Paulino FLORES, Jr., Appellant,
v.
The STATE of Texas, Appellee.
No. 01-01-00142-CR.
Court of Appeals of Texas, Houston (1st Dist.).
March 22, 2001.Paulino Flores, Jr., Houston, for appellant.
*629 Charles A. Rosenthal, Jr., Calvin Hartmann, Houston, for State.
Panel consists of Justices MIRABAL, NUCHIA, and PRICE.[*]
OPINION
NUCHIA, Justice.
Appellant pled guilty to assault of a public servant on August 9, 1999. In accordance with the terms of a plea bargain agreement, the trial judge deferred adjudication of guilt and placed appellant on community supervision for six years and assessed a fine of $600. The State filed an amended motion to adjudicate guilt to which appellant pled true on December 19, 2000. The trial judge proceeded to find appellant guilty of assault of a public servant and assessed punishment at confinement for two years and a $600 fine. Appellant filed a timely pro se notice of appeal. No briefs have been filed in this appeal. We find that we lack jurisdiction over the appeal.
The requirements of Rule 25.2(b)(3) of the Texas Rules of Appellate Procedure apply to an appeal from a judgment adjudicating guilt when, as in the present case, the State recommended deferred adjudication probation at the original plea. See Watson v. State, 924 S.W.2d 711, 714-15 (Tex.Crim.App.1996); Strnad v. State, 39 S.W.3d 363 (Tex.App.-Houston [1st Dist.] 2001) (opin. on reh'g) (designated for publication); Scott v. State, 995 S.W.2d 325, 326 (Tex.App.-Houston [1st Dist.] 1999, no pet.); Okigbo v. State, 960 S.W.2d 923, 925 (Tex.App.-Houston [1st Dist.] 1998, pet. ref'd). Specifically, in such a case the notice of appeal must state: (1) the appeal is for a jurisdictional defect, (2) the substance of the appeal was raised by written motion and ruled on before trial, or (3) the trial court granted permission to appeal. See Tex.R.App.P. 25.2(b)(3).
However, it is not enough that the notice of appeal include recitations meeting the extra-notice requirements of the rule. Such recitations must be supported by the record and be true. Appellant must, in good faith, comply in both form and substance with the extra-notice requirements.
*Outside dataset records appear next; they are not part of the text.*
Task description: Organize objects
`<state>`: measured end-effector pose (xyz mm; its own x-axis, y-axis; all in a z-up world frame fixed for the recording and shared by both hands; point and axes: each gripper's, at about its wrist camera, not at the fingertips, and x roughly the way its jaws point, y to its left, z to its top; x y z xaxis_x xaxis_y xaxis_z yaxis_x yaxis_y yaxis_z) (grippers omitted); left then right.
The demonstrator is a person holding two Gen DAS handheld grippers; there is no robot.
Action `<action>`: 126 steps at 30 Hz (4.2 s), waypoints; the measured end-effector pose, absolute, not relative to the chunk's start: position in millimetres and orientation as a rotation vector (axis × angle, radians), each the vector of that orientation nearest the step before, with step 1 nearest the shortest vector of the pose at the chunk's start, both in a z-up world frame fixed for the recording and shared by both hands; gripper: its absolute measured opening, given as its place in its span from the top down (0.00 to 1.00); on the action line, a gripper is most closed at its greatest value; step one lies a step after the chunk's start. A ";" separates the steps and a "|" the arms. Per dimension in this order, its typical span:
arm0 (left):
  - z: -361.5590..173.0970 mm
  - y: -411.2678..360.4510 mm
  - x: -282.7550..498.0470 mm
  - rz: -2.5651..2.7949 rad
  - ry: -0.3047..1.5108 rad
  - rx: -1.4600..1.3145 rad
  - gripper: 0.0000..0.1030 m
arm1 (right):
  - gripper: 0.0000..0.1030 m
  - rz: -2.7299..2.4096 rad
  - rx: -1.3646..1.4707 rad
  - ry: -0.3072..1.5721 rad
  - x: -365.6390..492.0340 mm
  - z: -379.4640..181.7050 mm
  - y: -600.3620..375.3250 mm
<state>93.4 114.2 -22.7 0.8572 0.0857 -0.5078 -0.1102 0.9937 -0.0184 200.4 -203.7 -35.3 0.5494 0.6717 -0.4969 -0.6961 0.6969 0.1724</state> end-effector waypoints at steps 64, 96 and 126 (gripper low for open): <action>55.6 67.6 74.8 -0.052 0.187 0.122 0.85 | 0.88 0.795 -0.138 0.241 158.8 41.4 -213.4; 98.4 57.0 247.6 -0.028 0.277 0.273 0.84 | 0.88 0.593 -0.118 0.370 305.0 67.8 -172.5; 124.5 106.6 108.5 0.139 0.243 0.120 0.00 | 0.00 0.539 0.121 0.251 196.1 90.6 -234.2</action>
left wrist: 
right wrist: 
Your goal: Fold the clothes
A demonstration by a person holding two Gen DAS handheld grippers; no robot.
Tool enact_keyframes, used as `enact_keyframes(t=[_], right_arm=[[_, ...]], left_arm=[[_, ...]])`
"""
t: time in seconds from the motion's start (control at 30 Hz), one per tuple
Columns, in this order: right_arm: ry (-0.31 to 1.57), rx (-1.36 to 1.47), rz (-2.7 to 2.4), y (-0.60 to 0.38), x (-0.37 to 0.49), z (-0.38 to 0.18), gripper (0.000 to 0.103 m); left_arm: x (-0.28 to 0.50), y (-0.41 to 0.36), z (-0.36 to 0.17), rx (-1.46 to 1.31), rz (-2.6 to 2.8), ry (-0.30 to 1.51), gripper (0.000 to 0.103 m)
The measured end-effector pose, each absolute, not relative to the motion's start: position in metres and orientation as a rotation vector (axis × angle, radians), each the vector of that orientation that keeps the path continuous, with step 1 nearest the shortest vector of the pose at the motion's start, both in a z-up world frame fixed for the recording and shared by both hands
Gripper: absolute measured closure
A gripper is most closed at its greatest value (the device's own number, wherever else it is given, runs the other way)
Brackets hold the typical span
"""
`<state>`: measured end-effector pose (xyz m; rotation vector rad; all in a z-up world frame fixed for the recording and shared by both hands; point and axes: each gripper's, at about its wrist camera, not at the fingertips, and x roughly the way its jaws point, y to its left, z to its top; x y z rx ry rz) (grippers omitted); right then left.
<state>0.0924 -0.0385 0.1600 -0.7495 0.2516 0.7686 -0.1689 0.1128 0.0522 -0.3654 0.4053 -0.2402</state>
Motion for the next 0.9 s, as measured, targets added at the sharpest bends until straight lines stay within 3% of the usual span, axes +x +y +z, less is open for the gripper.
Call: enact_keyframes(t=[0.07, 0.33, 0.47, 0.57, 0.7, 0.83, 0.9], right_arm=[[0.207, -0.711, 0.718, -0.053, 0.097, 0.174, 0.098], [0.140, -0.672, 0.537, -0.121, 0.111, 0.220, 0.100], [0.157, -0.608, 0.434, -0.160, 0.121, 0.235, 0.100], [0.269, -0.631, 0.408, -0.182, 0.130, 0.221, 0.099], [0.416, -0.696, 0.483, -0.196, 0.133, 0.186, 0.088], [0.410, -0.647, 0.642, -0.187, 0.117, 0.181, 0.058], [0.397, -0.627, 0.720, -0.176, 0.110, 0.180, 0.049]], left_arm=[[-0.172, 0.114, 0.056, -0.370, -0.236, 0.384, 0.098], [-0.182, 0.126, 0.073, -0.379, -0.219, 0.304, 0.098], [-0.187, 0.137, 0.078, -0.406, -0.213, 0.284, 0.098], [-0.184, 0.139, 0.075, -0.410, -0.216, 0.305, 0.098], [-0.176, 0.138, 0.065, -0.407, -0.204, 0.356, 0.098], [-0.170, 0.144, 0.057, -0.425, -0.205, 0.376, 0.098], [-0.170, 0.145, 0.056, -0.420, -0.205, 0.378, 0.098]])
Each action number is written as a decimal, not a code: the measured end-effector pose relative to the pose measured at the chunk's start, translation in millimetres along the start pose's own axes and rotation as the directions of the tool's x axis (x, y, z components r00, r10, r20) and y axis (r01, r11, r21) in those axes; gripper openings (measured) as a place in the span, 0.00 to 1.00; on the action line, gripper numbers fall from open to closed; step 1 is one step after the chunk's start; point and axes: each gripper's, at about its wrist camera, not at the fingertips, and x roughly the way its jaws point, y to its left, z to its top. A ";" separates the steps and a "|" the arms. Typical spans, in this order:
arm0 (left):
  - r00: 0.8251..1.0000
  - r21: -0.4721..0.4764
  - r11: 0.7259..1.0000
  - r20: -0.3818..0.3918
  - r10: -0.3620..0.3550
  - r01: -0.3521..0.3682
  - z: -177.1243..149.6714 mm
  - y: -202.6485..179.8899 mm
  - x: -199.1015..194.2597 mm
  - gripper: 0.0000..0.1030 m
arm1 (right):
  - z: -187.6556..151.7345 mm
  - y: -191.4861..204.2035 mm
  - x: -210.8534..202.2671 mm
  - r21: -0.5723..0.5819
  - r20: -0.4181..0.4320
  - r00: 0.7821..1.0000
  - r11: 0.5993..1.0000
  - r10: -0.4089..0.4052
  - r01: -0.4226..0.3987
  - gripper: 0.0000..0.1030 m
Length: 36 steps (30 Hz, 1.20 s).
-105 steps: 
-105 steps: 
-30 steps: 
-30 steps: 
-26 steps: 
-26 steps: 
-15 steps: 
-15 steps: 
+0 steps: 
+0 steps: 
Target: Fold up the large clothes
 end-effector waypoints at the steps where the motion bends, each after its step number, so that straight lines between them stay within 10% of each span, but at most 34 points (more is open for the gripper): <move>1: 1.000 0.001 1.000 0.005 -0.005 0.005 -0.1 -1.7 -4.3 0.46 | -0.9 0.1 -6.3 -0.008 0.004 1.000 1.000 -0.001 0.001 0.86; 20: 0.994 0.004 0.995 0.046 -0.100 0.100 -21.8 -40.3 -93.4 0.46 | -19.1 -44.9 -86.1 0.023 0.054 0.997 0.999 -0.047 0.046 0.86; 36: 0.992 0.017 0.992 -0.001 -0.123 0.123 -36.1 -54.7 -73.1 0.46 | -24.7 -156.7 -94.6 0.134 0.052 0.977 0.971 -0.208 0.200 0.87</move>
Noncompliance, either in form or in substance, will result in a failure to properly invoke this Court's jurisdiction over an appeal to which the rule applies. Betz v. State, 36 S.W.3d 227, 228-29 (Tex.App.-Houston [14th Dist.] 2001, no pet. h.); Sherman v. State, 12 S.W.3d 489, 492 (Tex.App.-Dallas 1999, no pet.).
Appellant's notice of appeal includes the following, "These matters were raised by written motion by the defendant, Paulino Flores, and were ruled upon before the court." However, according to the record, the only written motion filed by appellant after the State filed a motion to adjudicate guilt was a motion to substitute counsel that the trial court granted. Therefore, appellant's notice of appeal does not comply in substance with the requirements of Rule 25.2(b)(3).[1]
Because the time for filing a proper notice of appeal has expired, the appellant may not file an amended notice of appeal to correct jurisdictional defects. State v. *630 Riewe, 13 S.W.3d 408, 413-14 (Tex.Crim. App.2000).
The voluntariness of appellant's plea of true may not be appealed. See Hargrave v. State, 10 S.W.3d 355, 357 (Tex.App.-Houston [1st Dist.] 1999, pet. ref'd). It is clear the trial court had jurisdiction in the present case. Lopez v. State, 25 S.W.3d 926, 928 (Tex.App.-Houston [1st Dist.] 2000, no pet.).
We dismiss the appeal for lack of jurisdiction.
NOTES
[*] The Honorable Frank C. Price, former Justice, Court of Appeals, First District of Texas at Houston, participating by assignment.
[1] If appellant's notice of appeal is referring to the trial court's ruling on a pretrial written motion in the original proceedings, appellant is too late. A defendant placed on deferred adjudication may raise issues relating to the original plea only in appeals taken when deferred adjudication is first imposed. Daniels v. State, 30 S.W.3d 407, 408 (Tex.Crim.App. 2000); Manuel v. State, 994 S.W.2d 658, 661-62 (Tex.Crim.App.1999).